◆ What you will do ◆
For the entries that follow, say how many lines hold the string "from", with nothing else in the reply.

--- Given information Enclosed Below ---

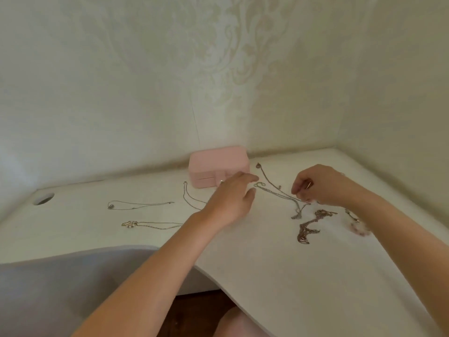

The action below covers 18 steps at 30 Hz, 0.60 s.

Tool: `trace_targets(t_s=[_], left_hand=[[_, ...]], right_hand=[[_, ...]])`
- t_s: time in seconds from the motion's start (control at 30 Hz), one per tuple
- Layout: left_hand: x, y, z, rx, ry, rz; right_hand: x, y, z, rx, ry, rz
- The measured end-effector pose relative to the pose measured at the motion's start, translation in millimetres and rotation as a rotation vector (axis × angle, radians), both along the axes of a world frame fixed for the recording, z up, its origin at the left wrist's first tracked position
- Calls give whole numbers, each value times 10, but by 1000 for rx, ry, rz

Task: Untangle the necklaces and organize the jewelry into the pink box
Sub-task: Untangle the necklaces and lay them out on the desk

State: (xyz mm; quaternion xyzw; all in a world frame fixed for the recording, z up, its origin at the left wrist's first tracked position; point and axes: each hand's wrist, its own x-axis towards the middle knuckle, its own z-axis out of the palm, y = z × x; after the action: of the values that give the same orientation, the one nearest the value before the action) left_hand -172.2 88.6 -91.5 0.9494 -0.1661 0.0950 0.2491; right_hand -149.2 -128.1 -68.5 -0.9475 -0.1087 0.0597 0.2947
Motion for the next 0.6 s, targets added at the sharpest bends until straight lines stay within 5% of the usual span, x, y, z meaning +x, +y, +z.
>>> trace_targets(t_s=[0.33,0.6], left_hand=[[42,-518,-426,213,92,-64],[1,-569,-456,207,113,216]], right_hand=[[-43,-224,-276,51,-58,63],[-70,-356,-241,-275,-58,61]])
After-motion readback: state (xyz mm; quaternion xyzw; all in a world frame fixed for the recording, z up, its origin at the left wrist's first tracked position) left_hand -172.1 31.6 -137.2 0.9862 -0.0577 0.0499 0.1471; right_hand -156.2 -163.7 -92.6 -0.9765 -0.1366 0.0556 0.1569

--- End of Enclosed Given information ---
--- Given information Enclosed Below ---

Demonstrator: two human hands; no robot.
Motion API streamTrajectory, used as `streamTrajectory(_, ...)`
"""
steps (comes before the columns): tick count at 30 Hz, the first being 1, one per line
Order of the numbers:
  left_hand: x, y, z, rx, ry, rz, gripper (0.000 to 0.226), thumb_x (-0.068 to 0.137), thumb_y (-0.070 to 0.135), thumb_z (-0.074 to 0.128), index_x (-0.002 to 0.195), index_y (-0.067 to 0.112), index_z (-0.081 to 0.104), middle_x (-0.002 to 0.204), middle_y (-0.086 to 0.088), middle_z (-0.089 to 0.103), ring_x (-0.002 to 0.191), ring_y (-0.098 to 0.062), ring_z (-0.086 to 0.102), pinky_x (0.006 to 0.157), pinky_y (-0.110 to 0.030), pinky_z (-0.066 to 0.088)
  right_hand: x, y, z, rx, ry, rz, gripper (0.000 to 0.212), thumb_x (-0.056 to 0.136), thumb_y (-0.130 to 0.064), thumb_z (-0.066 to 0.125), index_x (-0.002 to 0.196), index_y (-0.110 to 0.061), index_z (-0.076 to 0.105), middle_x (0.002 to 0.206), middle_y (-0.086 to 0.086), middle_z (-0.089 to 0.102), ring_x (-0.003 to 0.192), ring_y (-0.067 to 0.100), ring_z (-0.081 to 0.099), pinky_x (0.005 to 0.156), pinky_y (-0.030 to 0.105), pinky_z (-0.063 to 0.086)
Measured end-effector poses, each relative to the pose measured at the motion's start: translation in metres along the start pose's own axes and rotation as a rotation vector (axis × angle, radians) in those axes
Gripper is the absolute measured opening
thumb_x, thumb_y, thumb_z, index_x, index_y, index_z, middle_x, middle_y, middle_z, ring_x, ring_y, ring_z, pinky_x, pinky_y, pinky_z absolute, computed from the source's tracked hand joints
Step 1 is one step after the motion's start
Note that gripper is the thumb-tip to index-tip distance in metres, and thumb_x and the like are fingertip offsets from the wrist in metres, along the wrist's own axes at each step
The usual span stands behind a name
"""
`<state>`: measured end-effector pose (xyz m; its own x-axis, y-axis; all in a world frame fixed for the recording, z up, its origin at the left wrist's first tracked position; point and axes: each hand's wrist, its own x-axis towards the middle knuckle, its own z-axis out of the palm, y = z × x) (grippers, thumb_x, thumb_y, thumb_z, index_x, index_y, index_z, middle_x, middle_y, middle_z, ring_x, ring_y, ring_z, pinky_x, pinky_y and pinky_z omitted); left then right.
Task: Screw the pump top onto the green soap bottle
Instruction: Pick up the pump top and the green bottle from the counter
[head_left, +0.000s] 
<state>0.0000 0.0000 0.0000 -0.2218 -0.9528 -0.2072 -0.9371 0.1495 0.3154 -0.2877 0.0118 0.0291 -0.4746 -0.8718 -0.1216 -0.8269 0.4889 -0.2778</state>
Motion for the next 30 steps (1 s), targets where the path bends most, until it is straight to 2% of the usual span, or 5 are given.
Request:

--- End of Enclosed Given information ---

◆ Exercise solution ◆
4